= Data block =
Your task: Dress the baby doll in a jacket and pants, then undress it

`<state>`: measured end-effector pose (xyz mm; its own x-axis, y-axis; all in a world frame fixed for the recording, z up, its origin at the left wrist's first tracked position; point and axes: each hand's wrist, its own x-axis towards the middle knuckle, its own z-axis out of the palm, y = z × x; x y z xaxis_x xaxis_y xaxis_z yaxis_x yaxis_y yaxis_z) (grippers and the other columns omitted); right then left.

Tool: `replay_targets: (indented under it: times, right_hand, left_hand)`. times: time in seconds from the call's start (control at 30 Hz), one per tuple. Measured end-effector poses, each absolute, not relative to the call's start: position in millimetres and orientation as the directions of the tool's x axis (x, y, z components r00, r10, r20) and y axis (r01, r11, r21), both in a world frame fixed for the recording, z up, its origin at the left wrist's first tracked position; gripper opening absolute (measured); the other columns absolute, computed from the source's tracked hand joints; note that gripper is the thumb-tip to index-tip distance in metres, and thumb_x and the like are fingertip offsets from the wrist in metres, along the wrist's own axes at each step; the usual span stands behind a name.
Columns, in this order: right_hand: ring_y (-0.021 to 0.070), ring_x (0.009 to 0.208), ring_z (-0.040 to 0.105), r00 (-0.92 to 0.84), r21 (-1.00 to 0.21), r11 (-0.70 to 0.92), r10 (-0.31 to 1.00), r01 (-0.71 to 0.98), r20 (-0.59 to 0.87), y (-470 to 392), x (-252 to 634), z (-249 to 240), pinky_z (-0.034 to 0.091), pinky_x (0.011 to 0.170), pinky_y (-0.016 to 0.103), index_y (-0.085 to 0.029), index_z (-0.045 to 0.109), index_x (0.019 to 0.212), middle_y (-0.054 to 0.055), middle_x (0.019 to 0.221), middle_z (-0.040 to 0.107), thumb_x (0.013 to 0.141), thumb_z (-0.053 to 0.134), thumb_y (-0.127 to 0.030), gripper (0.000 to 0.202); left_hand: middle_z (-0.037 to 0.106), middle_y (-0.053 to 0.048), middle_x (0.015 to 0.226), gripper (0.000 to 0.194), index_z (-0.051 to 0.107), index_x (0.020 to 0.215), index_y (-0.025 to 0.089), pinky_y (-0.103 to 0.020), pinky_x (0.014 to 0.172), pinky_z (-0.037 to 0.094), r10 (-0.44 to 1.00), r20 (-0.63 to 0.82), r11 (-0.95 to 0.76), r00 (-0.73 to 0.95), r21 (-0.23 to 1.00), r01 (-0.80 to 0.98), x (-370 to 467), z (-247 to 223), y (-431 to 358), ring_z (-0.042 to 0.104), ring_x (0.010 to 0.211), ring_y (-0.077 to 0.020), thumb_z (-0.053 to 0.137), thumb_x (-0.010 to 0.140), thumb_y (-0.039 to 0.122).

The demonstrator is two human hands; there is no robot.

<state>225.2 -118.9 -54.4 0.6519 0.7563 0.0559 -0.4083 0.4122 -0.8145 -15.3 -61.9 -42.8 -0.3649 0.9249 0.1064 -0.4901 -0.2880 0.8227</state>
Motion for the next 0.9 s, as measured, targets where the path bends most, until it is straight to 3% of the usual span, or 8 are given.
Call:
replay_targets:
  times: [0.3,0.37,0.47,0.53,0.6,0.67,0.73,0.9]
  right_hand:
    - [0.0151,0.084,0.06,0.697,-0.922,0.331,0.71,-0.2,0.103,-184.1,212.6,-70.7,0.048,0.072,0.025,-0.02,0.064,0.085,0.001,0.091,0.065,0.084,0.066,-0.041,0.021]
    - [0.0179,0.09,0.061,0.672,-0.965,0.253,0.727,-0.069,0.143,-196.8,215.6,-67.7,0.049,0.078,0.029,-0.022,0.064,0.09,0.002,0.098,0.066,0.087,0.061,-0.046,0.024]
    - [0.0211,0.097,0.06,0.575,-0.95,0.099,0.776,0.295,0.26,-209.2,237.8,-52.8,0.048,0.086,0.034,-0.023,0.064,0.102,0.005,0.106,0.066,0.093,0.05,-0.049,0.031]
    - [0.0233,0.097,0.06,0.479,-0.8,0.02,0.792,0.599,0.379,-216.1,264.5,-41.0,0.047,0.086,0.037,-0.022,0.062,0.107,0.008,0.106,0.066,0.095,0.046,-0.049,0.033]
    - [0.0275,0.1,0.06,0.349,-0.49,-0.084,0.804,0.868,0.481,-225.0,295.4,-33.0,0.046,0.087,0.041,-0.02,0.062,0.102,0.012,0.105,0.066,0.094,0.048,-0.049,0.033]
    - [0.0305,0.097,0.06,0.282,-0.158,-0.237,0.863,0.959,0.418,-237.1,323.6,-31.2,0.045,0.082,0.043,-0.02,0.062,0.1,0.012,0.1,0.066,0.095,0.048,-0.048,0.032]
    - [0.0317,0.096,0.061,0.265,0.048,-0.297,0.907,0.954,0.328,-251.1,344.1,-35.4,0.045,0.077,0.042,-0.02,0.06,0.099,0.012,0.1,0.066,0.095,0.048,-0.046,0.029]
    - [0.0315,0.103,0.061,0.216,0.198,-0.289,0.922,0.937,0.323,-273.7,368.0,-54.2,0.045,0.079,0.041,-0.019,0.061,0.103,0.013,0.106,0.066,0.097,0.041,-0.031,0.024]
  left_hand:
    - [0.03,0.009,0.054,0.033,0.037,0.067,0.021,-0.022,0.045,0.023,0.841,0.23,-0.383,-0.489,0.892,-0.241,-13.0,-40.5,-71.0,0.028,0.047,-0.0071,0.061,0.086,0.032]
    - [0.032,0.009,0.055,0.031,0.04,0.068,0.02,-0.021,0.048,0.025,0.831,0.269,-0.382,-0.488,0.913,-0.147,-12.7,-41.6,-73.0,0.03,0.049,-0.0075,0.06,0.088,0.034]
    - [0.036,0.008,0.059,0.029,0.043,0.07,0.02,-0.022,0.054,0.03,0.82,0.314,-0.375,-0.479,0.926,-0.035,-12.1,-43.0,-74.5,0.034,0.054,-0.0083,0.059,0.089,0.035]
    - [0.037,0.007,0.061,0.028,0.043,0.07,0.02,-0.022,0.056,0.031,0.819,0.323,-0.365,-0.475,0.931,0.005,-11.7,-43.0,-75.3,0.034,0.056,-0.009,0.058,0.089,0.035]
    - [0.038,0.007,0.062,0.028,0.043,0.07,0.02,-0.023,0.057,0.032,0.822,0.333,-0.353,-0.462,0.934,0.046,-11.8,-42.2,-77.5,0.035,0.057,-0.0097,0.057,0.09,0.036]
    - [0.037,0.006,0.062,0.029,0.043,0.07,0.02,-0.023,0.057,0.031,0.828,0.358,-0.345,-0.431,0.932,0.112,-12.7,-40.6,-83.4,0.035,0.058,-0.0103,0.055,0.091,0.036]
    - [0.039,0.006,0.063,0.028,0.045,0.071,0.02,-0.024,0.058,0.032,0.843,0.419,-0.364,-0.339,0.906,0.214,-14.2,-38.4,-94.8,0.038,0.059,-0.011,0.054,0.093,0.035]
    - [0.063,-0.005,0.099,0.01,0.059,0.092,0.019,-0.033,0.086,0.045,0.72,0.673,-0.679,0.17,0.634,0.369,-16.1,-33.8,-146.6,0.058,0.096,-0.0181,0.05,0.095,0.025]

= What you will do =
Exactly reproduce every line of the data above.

= Problem solution =
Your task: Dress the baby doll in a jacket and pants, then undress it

`<state>`: measured end-effector pose (xyz mm; its own x-axis, y-axis; all in a world frame fixed for the recording, z up, its origin at the left wrist's first tracked position; point and axes: each hand's wrist, its own x-axis towards the middle knuckle, its own z-axis out of the palm, y = z × x; x y z xaxis_x xaxis_y xaxis_z yaxis_x yaxis_y yaxis_z) (grippers and the other columns omitted); right then left.

Tool: `replay_targets: (indented under it: times, right_hand, left_hand)`. times: time in seconds from the call's start (control at 30 Hz), one per tuple. Measured end-effector poses, each absolute, not relative to the call's start: position in millimetres and orientation as the directions of the tool's x axis (x, y, z components r00, r10, r20) and y axis (r01, r11, r21), both in a world frame fixed for the recording, z up, its origin at the left wrist's first tracked position; gripper opening absolute (measured); the other columns absolute, computed from the source's tracked hand joints; note that gripper is the thumb-tip to index-tip distance in metres, and thumb_x and the like are fingertip offsets from the wrist in metres, along the wrist's own axes at each step; the usual span stands behind a name.
Columns, in this order: right_hand: ring_y (-0.021 to 0.070), ring_x (0.009 to 0.208), ring_z (-0.040 to 0.105), r00 (-0.92 to 0.84), r21 (-1.00 to 0.21), r11 (-0.70 to 0.92), r10 (-0.31 to 1.00), r01 (-0.71 to 0.98), r20 (-0.59 to 0.87), y (-470 to 392), x (-252 to 634), z (-249 to 240), pinky_z (-0.034 to 0.091), pinky_x (0.011 to 0.170), pinky_y (-0.016 to 0.103), index_y (-0.085 to 0.029), index_z (-0.045 to 0.109), index_x (0.019 to 0.212), middle_y (-0.054 to 0.055), middle_x (0.019 to 0.221), middle_z (-0.040 to 0.107), thumb_x (0.013 to 0.141), thumb_z (-0.053 to 0.134), thumb_y (-0.127 to 0.030), gripper (0.000 to 0.202); left_hand: middle_z (-0.037 to 0.106), middle_y (-0.053 to 0.048), middle_x (0.015 to 0.226), gripper (0.000 to 0.194), index_z (-0.051 to 0.107), index_x (0.020 to 0.215), index_y (-0.025 to 0.089), pinky_y (-0.103 to 0.020), pinky_x (0.014 to 0.172), pinky_z (-0.037 to 0.094), r10 (-0.44 to 1.00), r20 (-0.63 to 0.82), r11 (-0.95 to 0.76), r00 (-0.73 to 0.95), r21 (-0.23 to 1.00), r01 (-0.80 to 0.98), x (-370 to 467), z (-247 to 223), y (-431 to 358), ring_z (-0.042 to 0.104), ring_x (0.010 to 0.211), ring_y (-0.077 to 0.020), thumb_z (-0.053 to 0.137), thumb_x (-0.010 to 0.140), thumb_y (-0.039 to 0.122).

The demonstrator is two human hands; there is no robot.

<state>225.2 -118.9 -54.4 0.6519 0.7563 0.0559 -0.4083 0.4122 -0.8145 -15.3 -61.9 -42.8 -0.3649 0.9249 0.1064 -0.4901 -0.2880 0.8227</state>
Motion for the next 0.9 s, as measured, targets where the path bends most, until it is straight to 3% of the usual span, or 8 are given.
Call:
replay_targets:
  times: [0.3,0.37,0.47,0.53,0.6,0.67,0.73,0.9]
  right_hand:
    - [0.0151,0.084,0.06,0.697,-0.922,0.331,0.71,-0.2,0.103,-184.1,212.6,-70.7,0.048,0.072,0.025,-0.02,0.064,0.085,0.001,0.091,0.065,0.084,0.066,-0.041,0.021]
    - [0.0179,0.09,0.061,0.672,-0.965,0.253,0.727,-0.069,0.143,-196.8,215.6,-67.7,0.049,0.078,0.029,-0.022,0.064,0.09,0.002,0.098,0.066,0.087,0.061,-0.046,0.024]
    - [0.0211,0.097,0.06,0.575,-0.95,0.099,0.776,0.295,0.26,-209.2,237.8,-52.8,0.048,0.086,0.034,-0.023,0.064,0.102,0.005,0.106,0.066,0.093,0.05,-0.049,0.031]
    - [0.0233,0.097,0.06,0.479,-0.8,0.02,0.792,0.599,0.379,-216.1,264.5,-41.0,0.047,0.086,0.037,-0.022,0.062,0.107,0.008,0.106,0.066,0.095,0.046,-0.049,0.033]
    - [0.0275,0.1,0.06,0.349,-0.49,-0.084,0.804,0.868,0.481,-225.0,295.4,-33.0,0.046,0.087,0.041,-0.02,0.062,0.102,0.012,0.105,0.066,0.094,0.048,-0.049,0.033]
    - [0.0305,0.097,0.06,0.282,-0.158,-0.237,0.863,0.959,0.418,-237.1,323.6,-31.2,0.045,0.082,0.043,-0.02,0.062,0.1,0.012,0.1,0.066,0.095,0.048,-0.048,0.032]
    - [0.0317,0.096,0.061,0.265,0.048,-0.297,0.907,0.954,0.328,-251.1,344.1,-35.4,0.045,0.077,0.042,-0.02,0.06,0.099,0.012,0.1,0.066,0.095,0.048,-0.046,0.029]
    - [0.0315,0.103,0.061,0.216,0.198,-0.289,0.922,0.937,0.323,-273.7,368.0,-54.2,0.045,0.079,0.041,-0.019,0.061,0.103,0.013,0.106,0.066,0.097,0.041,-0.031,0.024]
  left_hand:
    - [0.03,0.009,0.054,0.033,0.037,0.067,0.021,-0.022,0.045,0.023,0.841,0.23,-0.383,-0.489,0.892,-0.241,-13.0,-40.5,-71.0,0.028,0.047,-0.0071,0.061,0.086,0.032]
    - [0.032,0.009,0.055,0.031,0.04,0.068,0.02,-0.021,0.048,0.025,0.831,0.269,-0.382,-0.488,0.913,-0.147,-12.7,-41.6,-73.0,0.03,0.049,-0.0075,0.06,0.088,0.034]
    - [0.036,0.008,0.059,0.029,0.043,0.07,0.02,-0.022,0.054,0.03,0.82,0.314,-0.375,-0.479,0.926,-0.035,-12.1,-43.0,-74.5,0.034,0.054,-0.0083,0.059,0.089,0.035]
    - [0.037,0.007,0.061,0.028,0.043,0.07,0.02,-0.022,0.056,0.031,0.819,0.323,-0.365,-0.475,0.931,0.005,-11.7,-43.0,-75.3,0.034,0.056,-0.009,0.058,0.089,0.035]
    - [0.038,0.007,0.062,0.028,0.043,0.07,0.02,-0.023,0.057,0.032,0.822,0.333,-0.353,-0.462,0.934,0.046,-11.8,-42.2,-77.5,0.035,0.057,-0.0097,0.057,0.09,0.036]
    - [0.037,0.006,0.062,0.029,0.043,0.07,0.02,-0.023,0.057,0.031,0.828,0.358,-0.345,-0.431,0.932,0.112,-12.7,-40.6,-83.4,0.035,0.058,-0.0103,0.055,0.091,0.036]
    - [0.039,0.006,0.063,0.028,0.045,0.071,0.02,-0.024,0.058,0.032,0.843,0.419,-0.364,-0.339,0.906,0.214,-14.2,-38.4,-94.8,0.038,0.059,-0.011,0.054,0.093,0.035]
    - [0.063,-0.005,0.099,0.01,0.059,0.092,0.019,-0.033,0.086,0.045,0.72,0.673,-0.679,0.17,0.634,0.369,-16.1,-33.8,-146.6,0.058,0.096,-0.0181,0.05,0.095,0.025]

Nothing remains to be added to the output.